§ **Exercise aim**
Print all the data that follows exactly, images excluded.

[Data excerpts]

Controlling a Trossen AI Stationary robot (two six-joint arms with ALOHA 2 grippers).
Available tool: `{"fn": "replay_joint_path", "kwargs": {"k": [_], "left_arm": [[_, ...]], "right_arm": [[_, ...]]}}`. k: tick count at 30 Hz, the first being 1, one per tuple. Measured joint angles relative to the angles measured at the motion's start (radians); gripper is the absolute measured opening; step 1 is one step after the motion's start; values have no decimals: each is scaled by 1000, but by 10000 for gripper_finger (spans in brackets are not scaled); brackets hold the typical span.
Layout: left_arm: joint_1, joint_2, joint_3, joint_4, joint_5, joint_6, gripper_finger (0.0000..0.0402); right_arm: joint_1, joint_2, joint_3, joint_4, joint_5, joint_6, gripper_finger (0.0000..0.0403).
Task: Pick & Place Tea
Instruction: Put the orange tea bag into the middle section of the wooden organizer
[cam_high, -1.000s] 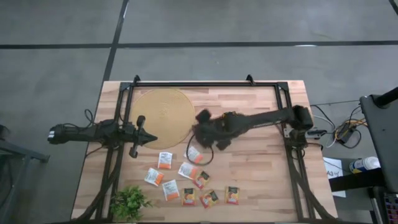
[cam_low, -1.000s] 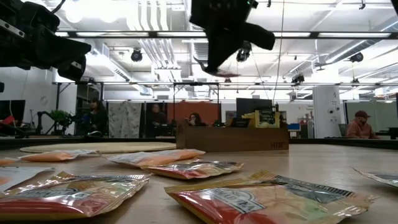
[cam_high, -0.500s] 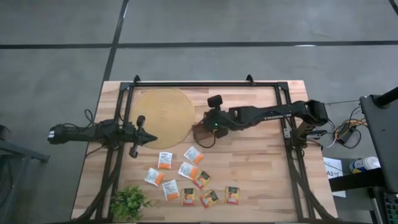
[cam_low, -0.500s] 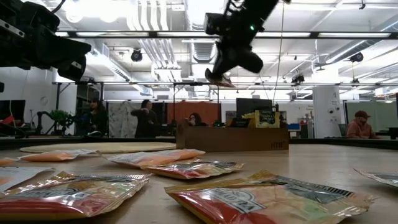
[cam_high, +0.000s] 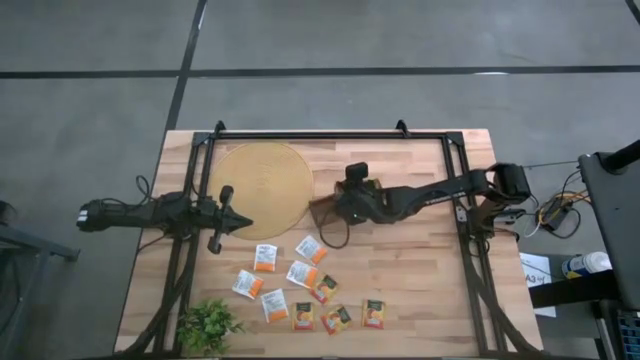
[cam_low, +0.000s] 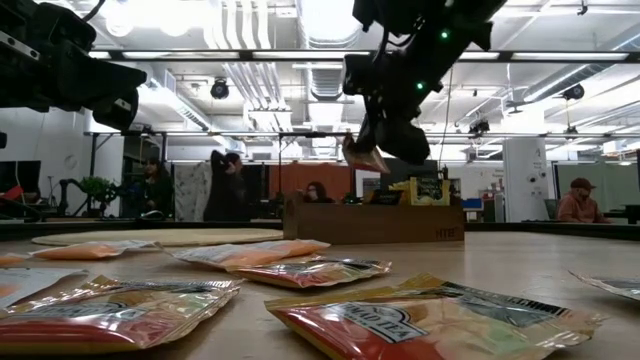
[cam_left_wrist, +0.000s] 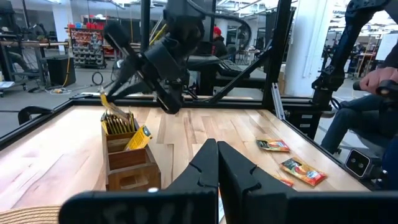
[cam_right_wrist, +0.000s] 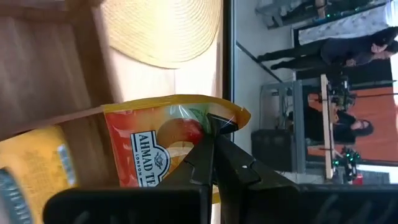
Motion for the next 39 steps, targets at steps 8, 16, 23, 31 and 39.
{"fn": "replay_joint_path", "kwargs": {"k": [8,16,23,31,39], "left_arm": [[0,0,0,0,0,0,0],[0,0,0,0,0,0,0],[0,0,0,0,0,0,0],[0,0,0,0,0,0,0],[0,0,0,0,0,0,0]], "right_arm": [[0,5,-64,73,4,1,8],[0,5,-94,88,2,15,8],[1,5,-99,110,0,30,8],[1,5,-127,107,-2,35,16],[1,5,-141,107,-8,72,64]]}}
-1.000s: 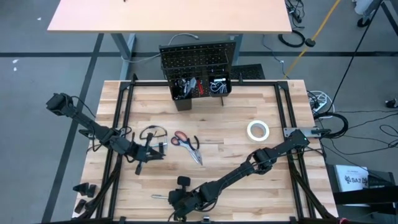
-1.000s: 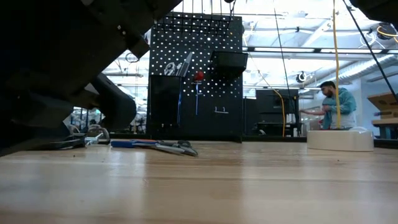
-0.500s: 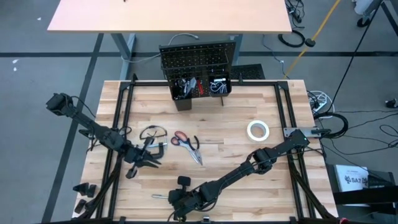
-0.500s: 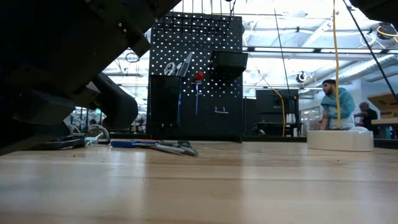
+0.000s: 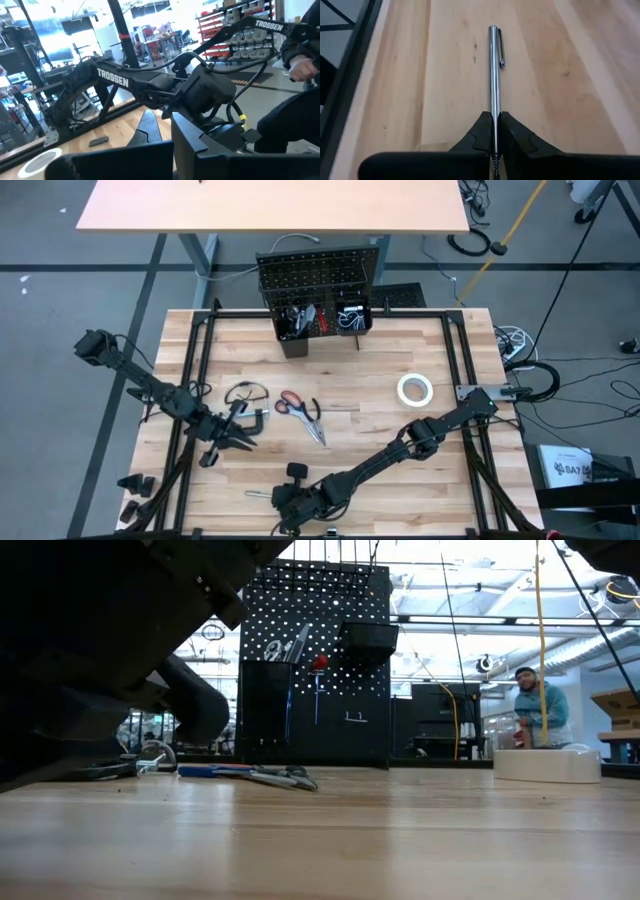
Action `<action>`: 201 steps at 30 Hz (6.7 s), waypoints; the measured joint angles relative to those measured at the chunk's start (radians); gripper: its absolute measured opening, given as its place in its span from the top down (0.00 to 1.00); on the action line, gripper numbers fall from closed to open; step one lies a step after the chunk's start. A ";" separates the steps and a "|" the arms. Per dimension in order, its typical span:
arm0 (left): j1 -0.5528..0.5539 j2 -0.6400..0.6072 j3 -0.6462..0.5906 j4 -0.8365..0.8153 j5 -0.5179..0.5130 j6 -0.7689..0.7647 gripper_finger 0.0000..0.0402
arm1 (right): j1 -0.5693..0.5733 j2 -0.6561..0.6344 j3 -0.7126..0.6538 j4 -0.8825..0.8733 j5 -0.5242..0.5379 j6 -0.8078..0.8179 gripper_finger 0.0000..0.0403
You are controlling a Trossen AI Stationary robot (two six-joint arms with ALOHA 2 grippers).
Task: Hang tools onto peg board
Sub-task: Put the pen on the left black bin on the peg board, then put the long nose pliers on the left black bin on the peg board
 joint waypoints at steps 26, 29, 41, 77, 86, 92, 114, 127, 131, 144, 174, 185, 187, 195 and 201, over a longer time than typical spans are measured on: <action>0.000 -0.069 0.000 0.031 -0.502 -0.178 1.00 | 0.001 -0.277 -0.003 -0.702 0.371 0.032 0.97; 0.000 -0.098 0.000 0.013 -0.618 -0.182 1.00 | -0.026 -0.353 -0.002 -0.812 0.355 0.027 0.97; 0.016 -0.115 0.000 -0.159 -0.954 -0.174 1.00 | -0.226 -0.585 -0.001 -0.849 0.342 -0.353 0.97; 0.288 -0.202 0.006 -0.166 -0.949 0.192 1.00 | -0.518 -0.476 0.000 -0.505 0.682 -1.860 0.97; 0.288 -0.209 0.006 -0.166 -0.947 0.192 1.00 | -0.551 -0.433 0.000 -0.505 0.624 -1.968 0.97; 0.288 -0.209 0.006 -0.166 -0.947 0.193 1.00 | -0.553 -0.417 0.000 -0.498 0.544 -2.039 0.97; 0.288 -0.209 0.006 -0.166 -0.905 0.220 1.00 | -0.561 -0.409 -0.001 -0.404 0.497 -2.030 0.84; 0.288 -0.209 0.006 -0.166 -0.905 0.220 1.00 | -0.560 -0.409 -0.001 -0.399 0.513 -2.007 0.61; 0.288 -0.215 0.006 -0.166 -0.905 0.244 1.00 | -0.549 -0.415 -0.001 -0.401 0.529 -1.890 0.59; 0.285 -0.233 0.068 -0.169 -0.893 0.210 1.00 | -0.447 -0.500 0.000 -0.684 0.517 -1.216 0.61; 0.329 -0.232 0.225 -0.928 -0.361 -0.488 1.00 | -0.284 -0.563 -0.560 -0.366 -0.112 -0.132 0.61; 0.329 -0.387 0.201 -0.950 -0.243 -0.446 1.00 | -0.287 -0.816 -0.886 -0.098 0.090 0.406 0.61; 0.333 -0.440 0.201 -0.950 -0.257 -0.437 1.00 | -0.296 -0.816 -0.896 -0.103 0.065 0.448 0.61; 0.341 -0.528 0.201 -0.957 -0.219 -0.372 1.00 | -0.364 -0.760 -0.895 0.014 0.009 0.590 0.61; 0.340 -0.527 0.160 -0.911 -0.056 -0.142 1.00 | -0.385 -0.729 -0.895 0.022 0.004 0.613 0.61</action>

§ **Solution to the exercise**
Controlling a Trossen AI Stationary robot (two six-joint arms with ALOHA 2 grippers).
Available tool: `{"fn": "replay_joint_path", "kwargs": {"k": [_], "left_arm": [[_, ...]], "right_arm": [[_, ...]]}}`. k: tick count at 30 Hz, the first being 1, one per tuple. Measured joint angles relative to the angles measured at the motion's start (radians); gripper is the absolute measured opening; step 1 is one step after the motion's start; values have no decimals: each is scaled by 1000, but by 10000 for gripper_finger (spans in brackets are not scaled); brackets hold the typical span.
Layout: left_arm: joint_1, joint_2, joint_3, joint_4, joint_5, joint_6, gripper_finger (0.0000..0.0402); right_arm: joint_1, joint_2, joint_3, joint_4, joint_5, joint_6, gripper_finger (0.0000..0.0403).
Task: Pick & Place Tea
Instruction: Put the orange tea bag into the middle section of the wooden organizer
[cam_high, -1.000s] 
[cam_low, -1.000s] 
[cam_high, -0.500s] 
[cam_low, -0.500s] 
[cam_high, +0.000s] 
[cam_low, +0.000s] 
[cam_left_wrist, +0.000s] 
[cam_right_wrist, +0.000s] 
Motion for the next 39 steps, targets at steps 8, 16, 23, 31 and 39.
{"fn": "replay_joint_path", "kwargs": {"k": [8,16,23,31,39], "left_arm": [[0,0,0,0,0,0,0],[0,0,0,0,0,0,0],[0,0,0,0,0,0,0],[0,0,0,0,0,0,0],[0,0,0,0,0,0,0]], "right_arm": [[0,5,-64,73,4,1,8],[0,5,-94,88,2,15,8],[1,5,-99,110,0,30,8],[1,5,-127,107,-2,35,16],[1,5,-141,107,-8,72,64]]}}
-1.000s: 
-1.000s: 
-0.500s: 
-0.500s: 
+0.000s: 
Action `<action>`: 201 steps at 30 Hz (6.7 s), waypoints; the measured joint angles relative to those measured at the chunk's start (radians); gripper: its absolute measured opening, given as its place in its span from the top down (0.00 to 1.00); on the action line, gripper numbers fall from closed to open; step one lies a step after the chunk's start. A ";" separates the steps and a "|" the arms. Per dimension in order, its typical span:
arm0 (left): j1 -0.5528..0.5539 j2 -0.6400..0.6072 j3 -0.6462..0.5906 j4 -0.8365..0.8153 j5 -0.5179..0.5130 j6 -0.7689..0.7647 gripper_finger 0.0000..0.0402
arm1 (right): j1 -0.5693..0.5733 j2 -0.6561..0.6344 j3 -0.7126..0.6538 j4 -0.8825..0.8733 j5 -0.5242..0.5379 j6 -0.8078..0.8179 gripper_finger 0.0000..0.0403
You are controlling a Trossen AI Stationary robot (two six-joint arms with ALOHA 2 grippers).
Task: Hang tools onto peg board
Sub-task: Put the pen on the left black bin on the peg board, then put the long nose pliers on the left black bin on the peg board
 joint waypoints at steps 26, 29, 41, 77, 86, 92, 114, 127, 131, 144, 174, 185, 187, 195 and 201, over a longer time than typical spans are measured on: <action>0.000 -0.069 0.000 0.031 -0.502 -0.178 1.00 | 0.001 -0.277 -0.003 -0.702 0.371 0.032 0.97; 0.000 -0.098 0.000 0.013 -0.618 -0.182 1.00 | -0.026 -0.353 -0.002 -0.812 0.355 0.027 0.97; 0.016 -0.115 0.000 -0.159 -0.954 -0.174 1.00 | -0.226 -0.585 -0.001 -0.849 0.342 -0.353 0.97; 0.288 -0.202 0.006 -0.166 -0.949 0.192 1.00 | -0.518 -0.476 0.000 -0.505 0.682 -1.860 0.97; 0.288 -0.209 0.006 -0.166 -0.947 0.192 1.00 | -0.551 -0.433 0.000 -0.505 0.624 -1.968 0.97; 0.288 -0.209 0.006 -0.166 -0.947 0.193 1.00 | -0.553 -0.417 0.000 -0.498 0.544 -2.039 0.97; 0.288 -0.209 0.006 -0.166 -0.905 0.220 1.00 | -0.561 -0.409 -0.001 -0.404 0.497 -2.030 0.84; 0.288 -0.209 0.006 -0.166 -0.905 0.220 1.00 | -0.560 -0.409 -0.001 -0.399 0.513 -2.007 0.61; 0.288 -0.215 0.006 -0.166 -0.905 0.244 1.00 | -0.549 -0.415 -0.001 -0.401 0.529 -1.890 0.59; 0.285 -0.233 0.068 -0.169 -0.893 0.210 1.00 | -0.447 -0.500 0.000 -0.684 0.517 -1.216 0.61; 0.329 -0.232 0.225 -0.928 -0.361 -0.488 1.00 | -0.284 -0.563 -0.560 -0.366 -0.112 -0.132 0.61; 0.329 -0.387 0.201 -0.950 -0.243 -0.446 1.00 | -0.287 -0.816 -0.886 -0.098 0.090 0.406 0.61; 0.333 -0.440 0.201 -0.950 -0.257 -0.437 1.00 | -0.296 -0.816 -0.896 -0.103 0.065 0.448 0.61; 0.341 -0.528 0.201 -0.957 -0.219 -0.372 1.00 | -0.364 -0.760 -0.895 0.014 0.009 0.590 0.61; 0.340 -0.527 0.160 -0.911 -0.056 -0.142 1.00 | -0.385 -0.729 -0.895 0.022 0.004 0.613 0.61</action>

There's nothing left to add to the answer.